The London music world, a place which contains more fairy castles, chimeras and pots of gold at rainbow-ends than the whole of Narnia and Middle Earth, put together, swallows pop wannabes whole. A while later it spits them back out, often quite bent out of shape. They become motorcycle messengers, waitresses, tax-clerks and IT programmers. Tough. Can’t take a joke? Shouldn’t have joined.

I was once in the studio helping Captain Sensible to make a record. We needed to hire a bit of outboard kit: a self-tuning microphone, a talent-booster pedal or somesuch. The hire firm biked it over to Soho by courier. The rider came into the studio. He and the Captain, who seemed to know each other, had a bit of a chat. As the former drummer of Kajagoogoo, he’d been on Top of the Pops only a year earlier. The moral? Get a trade. “Something you can fall back on,” as our mums all used to say. They were right.

If I could impart one piece of my homespun wisdom to anyone to whom music is currently being a cruel mistress, it is this: “Walk away. Take on work as a jobbing gardener.” There is a very good reason why those old mental hospitals used to send their patients out into the grounds to do gardening. Gardening is good for you. It’s good for your body and soul. But it is especially good for your mind. Not that trendy decking and pea-shingle nonsense featured in all the TV programmes. I’m talking about heads down, no-nonsense mindless gardening: clearing, hacking, digging and mowing. Oh, and having a big burn-up on a still autumn day – that’s not to be underestimated either.

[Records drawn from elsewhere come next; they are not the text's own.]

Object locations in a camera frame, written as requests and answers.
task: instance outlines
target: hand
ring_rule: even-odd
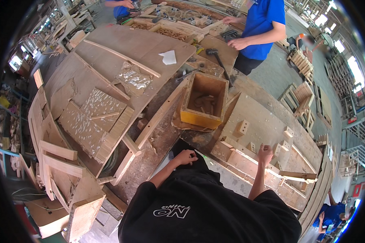
[[[195,151],[184,149],[179,154],[177,154],[174,159],[172,159],[170,162],[175,163],[175,166],[179,166],[182,164],[192,164],[192,162],[198,160]]]
[[[238,23],[239,22],[239,18],[237,17],[224,17],[223,18],[223,24],[228,25],[229,23]]]
[[[319,215],[319,220],[323,221],[324,220],[324,212],[321,212],[321,214]]]
[[[133,8],[134,8],[134,6],[133,6],[131,3],[132,3],[132,1],[131,1],[131,0],[123,0],[123,1],[122,1],[122,6],[123,6],[123,7],[127,7],[127,8],[129,8],[129,9],[133,9]]]
[[[258,165],[261,164],[264,167],[266,167],[272,160],[272,157],[273,157],[272,147],[270,147],[270,145],[263,145],[262,143],[258,151]]]
[[[227,43],[227,45],[235,48],[235,50],[237,50],[237,51],[245,49],[246,47],[249,46],[249,44],[245,38],[233,39],[233,40],[229,41]]]

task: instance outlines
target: blue t-shirt
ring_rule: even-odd
[[[123,6],[116,6],[114,7],[114,17],[117,18],[119,15],[127,15],[129,12],[127,12],[127,7]]]
[[[248,10],[245,31],[241,37],[259,35],[272,30],[272,21],[285,24],[283,0],[255,0]],[[247,58],[263,61],[272,46],[273,43],[252,45],[240,52]]]
[[[330,224],[333,224],[334,226],[331,228],[331,230],[328,230],[326,228],[326,233],[334,231],[342,222],[342,220],[339,217],[339,214],[344,213],[346,211],[346,205],[343,203],[339,203],[336,206],[329,206],[328,204],[324,203],[321,207],[321,210],[313,222],[313,227],[319,227],[320,219],[319,215],[324,211],[324,219],[323,219],[323,226],[329,226]]]

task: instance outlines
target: factory floor
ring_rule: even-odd
[[[147,5],[150,0],[142,1],[142,5]],[[112,15],[112,8],[107,8],[104,3],[101,4],[102,10],[99,6],[94,9],[97,15],[94,16],[94,21],[97,26],[103,26],[108,23],[115,23],[115,19]],[[306,29],[305,22],[302,22],[300,17],[296,16],[295,13],[289,10],[286,14],[286,34],[288,37],[300,34],[309,33]],[[60,54],[56,57],[49,58],[49,55],[42,56],[38,60],[38,64],[34,67],[32,74],[40,68],[43,79],[47,82],[54,70],[66,57],[65,54]],[[282,92],[293,82],[296,85],[302,83],[301,77],[298,75],[296,70],[291,68],[286,61],[287,53],[282,50],[279,46],[273,45],[267,59],[256,69],[252,71],[249,77],[261,85],[269,94],[273,97],[278,98]],[[340,100],[335,93],[333,86],[331,85],[325,69],[324,62],[327,62],[323,53],[317,49],[313,52],[313,66],[314,66],[314,81],[321,87],[322,90],[327,94],[331,103],[332,110],[332,129],[327,129],[321,119],[316,115],[316,102],[313,101],[312,112],[316,116],[316,121],[313,125],[312,132],[317,138],[322,134],[329,134],[329,140],[333,141],[338,148],[341,147],[341,115],[342,108],[340,106]],[[30,77],[29,91],[31,96],[36,93],[36,87],[33,81],[33,76]],[[221,182],[226,188],[233,190],[234,192],[241,194],[245,197],[248,196],[251,185],[240,180],[238,177],[225,170],[218,163],[214,161],[207,161],[210,169],[219,172],[221,174]],[[343,193],[350,187],[351,179],[340,179],[336,174],[332,182],[332,194],[336,202],[341,201]],[[115,231],[110,237],[105,236],[99,229],[99,222],[95,222],[92,226],[91,231],[83,235],[79,242],[118,242],[117,231]],[[319,233],[316,228],[308,230],[306,236],[302,239],[303,243],[315,242]]]

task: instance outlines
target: worker
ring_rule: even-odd
[[[318,217],[312,225],[313,227],[319,227],[319,233],[321,234],[334,231],[342,221],[349,220],[355,211],[354,208],[351,208],[350,213],[346,215],[346,205],[335,202],[332,197],[331,187],[328,190],[328,197],[331,206],[324,203],[320,209]]]
[[[315,44],[315,38],[313,36],[303,33],[287,38],[286,41],[289,43],[288,49],[294,45],[295,48],[299,50],[304,45],[306,52],[308,52],[309,47],[312,47]]]
[[[234,67],[249,75],[267,57],[273,42],[286,38],[283,0],[248,0],[247,17],[225,17],[224,24],[245,22],[241,38],[228,45],[239,52]]]
[[[106,0],[104,5],[106,7],[114,8],[114,17],[116,18],[117,22],[124,17],[135,17],[141,14],[141,12],[127,12],[127,9],[134,8],[134,6],[132,5],[132,0]]]
[[[248,198],[225,188],[220,174],[184,141],[172,153],[177,156],[137,188],[119,225],[119,242],[298,241],[299,221],[274,191],[264,189],[270,146],[259,149]]]

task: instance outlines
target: black t-shirt
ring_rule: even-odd
[[[174,171],[157,189],[142,183],[118,228],[126,242],[297,242],[301,225],[272,190],[253,201],[210,170]]]

Cutting hedges seemed to be my own speciality. I was quite happy to be up on a ladder or a trestle for hours – days even. As those owld buoys used to say, “You can see where yer’ve bin at the end o’ the day.”

Well, I’ve recently been back up the ladder again, with the shears, secateurs, the bow saw and the long-reach pruner. Her Outdoors, is good at gardening, although she’s not one for hedges, really. What with one thing and another, I’ve spent rather too much time at my desk lately. I’d forgotten how good it made me feel. I also refamiliarised myself with the aches, pains and scratches.

In earlier days I worked part-time for a few years, with Wivenhoe’s retired village doctor, Dr William Dean. I’d spend days on his hedges. He’d created a competition standard croquet lawn in front of the old rectory where he lived. At one end of it were some high yew hedges cut into the shape of eclesiastical arches. He liked them to be in “apple pie order” for the crocquet season.

After supervising me for the first year, he let me loose on them solo, a thing which I became rather proud of. I had to use plumb-line and level. It usually took me a few days to complete. At the end of it all, the whole scene, with its stripey lawn and immaculate yew arches, was redolent of an old Genesis album cover. I loved the work; so much so, that at times it didn’t seem like work. There was another garden I did too, belonging to an eccentric old maths professor. Here I’d cut the privet hedge into the shape of a cat. It’s still there and the current owners still keep it pruned.

All good things come to an end, however. Eventually I’d return to London, and bolstered by a few weeks of gardening, feel much more able to cope with all the music biz rubbish.

On sunny weekends lately I’ve been back up a ladder again. I have a theory about established gardens. I believe that they actually already know what shape they’re meant to be. So that when one has become overgrown or neglected, it soon becomes apparent to the experienced gardener which bits to trim in order to restore it to its correct shape. Quite mystical that, isn’t it? Shall I shut up now?